Sun, 29 Sep 2024 15:51:43 -0700 linus announcement email
Mon, 30 Sep 2024 16:53:22 +0200 announcement of build errors/warning
that is a four hour difference.
But the bcachefs author blames the fact that there's not a CI that found this, when there very much was a CI that found it. The bcachefs author seems to want some sort of thorough CI that can prevent him from submitting anything bad into linux-next/linus, and obviously breaking builds like this is an easy thing to detect and prevent. The issue the bcachefs author has is that all the existing CI's are there only after the submission to linux-next or torvalds is made. But as Linus explains that's kinda the way it works, no one is expected the kernel to work for every possible use case they don't care about, only that what you submit is available for testing by others before it makes it's way to Linus.
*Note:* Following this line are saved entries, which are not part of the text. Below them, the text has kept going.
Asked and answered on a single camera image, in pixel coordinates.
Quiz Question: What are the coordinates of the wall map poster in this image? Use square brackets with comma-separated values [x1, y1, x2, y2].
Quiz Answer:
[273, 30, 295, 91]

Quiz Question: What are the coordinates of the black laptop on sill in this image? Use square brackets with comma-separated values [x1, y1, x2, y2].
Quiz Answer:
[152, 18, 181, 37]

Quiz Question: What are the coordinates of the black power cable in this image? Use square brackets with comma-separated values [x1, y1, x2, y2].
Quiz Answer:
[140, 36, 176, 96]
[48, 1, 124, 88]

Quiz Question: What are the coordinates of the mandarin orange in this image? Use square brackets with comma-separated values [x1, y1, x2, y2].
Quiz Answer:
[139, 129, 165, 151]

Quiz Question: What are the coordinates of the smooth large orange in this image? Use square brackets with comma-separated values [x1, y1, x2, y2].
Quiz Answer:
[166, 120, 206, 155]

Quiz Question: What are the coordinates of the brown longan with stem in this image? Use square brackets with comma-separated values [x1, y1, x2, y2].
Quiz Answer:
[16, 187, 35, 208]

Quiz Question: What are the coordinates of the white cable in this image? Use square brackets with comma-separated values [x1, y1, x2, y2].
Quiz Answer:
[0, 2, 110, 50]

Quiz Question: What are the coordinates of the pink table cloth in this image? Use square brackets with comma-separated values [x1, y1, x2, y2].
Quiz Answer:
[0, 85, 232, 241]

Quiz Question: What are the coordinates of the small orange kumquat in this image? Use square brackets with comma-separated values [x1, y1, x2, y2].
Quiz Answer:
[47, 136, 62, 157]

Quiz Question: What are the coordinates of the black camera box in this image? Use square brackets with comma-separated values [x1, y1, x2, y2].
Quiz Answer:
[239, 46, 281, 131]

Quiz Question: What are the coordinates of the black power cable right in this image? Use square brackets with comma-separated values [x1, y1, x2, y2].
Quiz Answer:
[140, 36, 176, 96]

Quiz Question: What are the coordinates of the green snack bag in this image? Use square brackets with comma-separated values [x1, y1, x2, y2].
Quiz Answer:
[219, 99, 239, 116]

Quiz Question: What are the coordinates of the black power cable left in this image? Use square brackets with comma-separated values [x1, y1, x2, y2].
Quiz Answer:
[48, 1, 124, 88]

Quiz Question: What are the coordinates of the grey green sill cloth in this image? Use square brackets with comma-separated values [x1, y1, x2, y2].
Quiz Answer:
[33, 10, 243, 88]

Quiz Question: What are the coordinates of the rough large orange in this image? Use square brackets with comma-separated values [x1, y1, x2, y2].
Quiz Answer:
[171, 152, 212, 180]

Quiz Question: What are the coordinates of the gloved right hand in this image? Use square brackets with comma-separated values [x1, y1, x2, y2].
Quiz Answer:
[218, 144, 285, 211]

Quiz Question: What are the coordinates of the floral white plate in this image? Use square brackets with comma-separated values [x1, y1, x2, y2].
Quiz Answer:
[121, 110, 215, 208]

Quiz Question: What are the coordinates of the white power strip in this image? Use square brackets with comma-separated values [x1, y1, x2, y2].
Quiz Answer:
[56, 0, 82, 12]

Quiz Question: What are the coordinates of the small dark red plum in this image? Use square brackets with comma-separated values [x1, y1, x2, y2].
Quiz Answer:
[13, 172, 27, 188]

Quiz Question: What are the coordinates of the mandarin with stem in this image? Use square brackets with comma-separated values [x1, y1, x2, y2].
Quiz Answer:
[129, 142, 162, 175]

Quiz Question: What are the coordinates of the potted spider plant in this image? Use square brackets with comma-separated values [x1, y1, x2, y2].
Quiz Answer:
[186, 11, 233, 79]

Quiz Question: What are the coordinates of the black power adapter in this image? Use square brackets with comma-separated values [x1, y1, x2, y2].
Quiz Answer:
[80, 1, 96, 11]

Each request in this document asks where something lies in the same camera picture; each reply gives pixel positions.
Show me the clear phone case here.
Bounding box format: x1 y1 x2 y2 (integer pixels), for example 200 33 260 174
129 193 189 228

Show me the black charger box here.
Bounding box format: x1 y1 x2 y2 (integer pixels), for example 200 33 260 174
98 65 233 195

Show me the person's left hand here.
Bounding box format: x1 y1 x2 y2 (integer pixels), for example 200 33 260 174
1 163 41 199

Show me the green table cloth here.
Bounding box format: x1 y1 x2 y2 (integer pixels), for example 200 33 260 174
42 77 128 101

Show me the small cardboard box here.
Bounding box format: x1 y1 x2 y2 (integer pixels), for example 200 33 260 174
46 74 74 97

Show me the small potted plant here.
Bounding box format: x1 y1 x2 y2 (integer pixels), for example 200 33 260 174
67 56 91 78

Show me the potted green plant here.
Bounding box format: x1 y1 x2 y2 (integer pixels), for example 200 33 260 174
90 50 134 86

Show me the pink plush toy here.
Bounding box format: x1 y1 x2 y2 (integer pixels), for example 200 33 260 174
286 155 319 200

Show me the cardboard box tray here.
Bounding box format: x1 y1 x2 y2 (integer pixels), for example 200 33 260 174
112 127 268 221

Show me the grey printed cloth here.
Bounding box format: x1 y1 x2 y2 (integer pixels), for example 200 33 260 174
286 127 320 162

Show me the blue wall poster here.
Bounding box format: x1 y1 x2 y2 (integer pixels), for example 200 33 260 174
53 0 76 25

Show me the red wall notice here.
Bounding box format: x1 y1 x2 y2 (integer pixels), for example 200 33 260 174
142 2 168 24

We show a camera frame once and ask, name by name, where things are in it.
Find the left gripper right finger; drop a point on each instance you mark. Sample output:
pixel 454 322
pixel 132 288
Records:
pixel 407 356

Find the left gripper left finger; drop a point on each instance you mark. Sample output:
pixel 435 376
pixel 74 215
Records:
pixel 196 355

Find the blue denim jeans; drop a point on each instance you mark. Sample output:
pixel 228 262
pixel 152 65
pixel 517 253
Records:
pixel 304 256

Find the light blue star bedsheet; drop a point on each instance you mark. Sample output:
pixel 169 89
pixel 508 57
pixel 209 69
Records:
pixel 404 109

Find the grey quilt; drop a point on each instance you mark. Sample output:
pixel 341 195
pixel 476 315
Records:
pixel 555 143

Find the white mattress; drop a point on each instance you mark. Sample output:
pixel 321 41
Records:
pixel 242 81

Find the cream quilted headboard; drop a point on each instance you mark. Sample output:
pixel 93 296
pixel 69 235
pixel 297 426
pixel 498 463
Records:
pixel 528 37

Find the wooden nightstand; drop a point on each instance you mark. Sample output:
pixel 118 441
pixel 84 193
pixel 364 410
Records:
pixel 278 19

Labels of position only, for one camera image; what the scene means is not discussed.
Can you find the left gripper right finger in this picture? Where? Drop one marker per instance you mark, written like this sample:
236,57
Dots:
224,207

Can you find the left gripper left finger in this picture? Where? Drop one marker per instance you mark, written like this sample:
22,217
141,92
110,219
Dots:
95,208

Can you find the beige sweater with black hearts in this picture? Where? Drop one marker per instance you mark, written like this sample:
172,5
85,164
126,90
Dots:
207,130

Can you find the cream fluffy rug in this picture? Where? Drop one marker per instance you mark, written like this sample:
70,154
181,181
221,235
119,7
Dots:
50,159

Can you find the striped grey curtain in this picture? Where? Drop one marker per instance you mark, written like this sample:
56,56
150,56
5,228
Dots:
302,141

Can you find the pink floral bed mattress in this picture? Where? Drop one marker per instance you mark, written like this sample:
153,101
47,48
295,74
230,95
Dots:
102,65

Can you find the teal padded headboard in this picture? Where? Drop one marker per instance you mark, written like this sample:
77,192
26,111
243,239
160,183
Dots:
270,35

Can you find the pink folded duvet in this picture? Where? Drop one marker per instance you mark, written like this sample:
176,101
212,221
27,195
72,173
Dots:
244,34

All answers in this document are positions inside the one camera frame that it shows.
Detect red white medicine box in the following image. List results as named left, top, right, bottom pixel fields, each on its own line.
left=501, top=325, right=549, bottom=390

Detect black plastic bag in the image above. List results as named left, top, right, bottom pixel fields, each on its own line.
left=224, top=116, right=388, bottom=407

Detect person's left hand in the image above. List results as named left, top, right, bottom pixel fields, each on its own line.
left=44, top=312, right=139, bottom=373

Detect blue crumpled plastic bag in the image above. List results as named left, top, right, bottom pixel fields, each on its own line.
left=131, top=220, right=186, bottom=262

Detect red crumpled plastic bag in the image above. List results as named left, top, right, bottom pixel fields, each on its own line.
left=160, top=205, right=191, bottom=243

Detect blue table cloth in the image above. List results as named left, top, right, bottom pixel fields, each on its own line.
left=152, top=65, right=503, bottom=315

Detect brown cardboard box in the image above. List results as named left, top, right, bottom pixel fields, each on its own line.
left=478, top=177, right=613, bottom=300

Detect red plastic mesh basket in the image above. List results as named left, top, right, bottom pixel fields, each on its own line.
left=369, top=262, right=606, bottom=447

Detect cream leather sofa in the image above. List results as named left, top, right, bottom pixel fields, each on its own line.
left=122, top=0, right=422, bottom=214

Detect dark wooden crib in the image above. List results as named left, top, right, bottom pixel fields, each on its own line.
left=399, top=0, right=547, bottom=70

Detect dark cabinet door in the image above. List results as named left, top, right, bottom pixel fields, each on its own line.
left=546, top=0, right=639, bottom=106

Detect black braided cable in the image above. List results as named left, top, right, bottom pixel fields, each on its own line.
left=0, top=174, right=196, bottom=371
Even if the bcachefs author had access to the CI that tests in every way known, there is still two problems. 1) this patch wasn't made available to others to see before submission, 2) this patch wasn't tested by the developer for more then a few hours before submitting to linus. Having a better CI wouldn't have fixed those problems. Linus certainly is flexible if there was some sort of last minute robustness feature that really needed to get in, but when he investigated the details he's seeing there's just this attitude of cramming things into the submission at the last minute. There's always going to be some issues that even the best CI will not detect, and submitting changes made at the last minute for no good reason will end up causing conflict if and when an issue is found with a patch and the history is revealed that shows this patch wasn't made available for anyone to check before it got to Linus.
Quite frankly, going through this, it's actually quite hard to recreate exactly what happens when, because there's no real standards of immutability, so the details of when bcachefs author made his submission to linux-next (which is technically done by the bcachefs author just updating a git branch available to pull by the linux-next team) is lost forever, because that branch has been reset to track 6.13 work now. Linus's tree is a good record of time, the emails are too. the bcachefs author doesn't like to have email records of these patches for some reason.
The bcachefs author makes a claim that he needs to get things to his users as quickly as possible, but there's just no way to do that with linus/stable trees. If there's something that's not a critical bugfix it's just not going to get back into stable no matter what, so if it's an improvment, or diagnostic it doesn't apply to ever make it to stable trees. This is why distro kernels have a lot of stuff just not in the LTS trees even though they might be using an LTS kernel. And if it's really urgent, it can take several days to get into linus tree and then another week after that to make its way back to stable. for those users that need patches ontop of stable kernel the bcachefs author talks about the pain of having to tell people about a different location to get those patches, instead of just permanently announce on the bcachefs website his tree as the proper place to check for any last minute urgent fixes (e.g. check this git for release-N-fixes branch, if it exists use that, otherwise use stable tree). There is always going to be some delay for the stable branch, and oddly enough it's even further made difficult because the bcachefs chooses to submits patches to stable in a fashion that isn't preferred by the stable tree maintainers, which causes them additional overhead and puts bcachefs stable patches to be done manually by the stable maintainer after others. This is because the bcachefs author doesn't like the preferred way.
The bcachefs author defenders here have gaslighted this history to the nth degree, are resorting to cheap attacks and logical fallacies to "win" their argument. They can easily point to the fact that most developers work through a github style pull request system, so the linux system is different and therefore inferior. They can poke fun of email as a record of patch introduction, or whatever they want. Linus wrote git, so i find the accusation that he is holding on to doing things the ancient way kinda laughable.
Last edited by fitzie; 08 October 2024, 08:10 AM.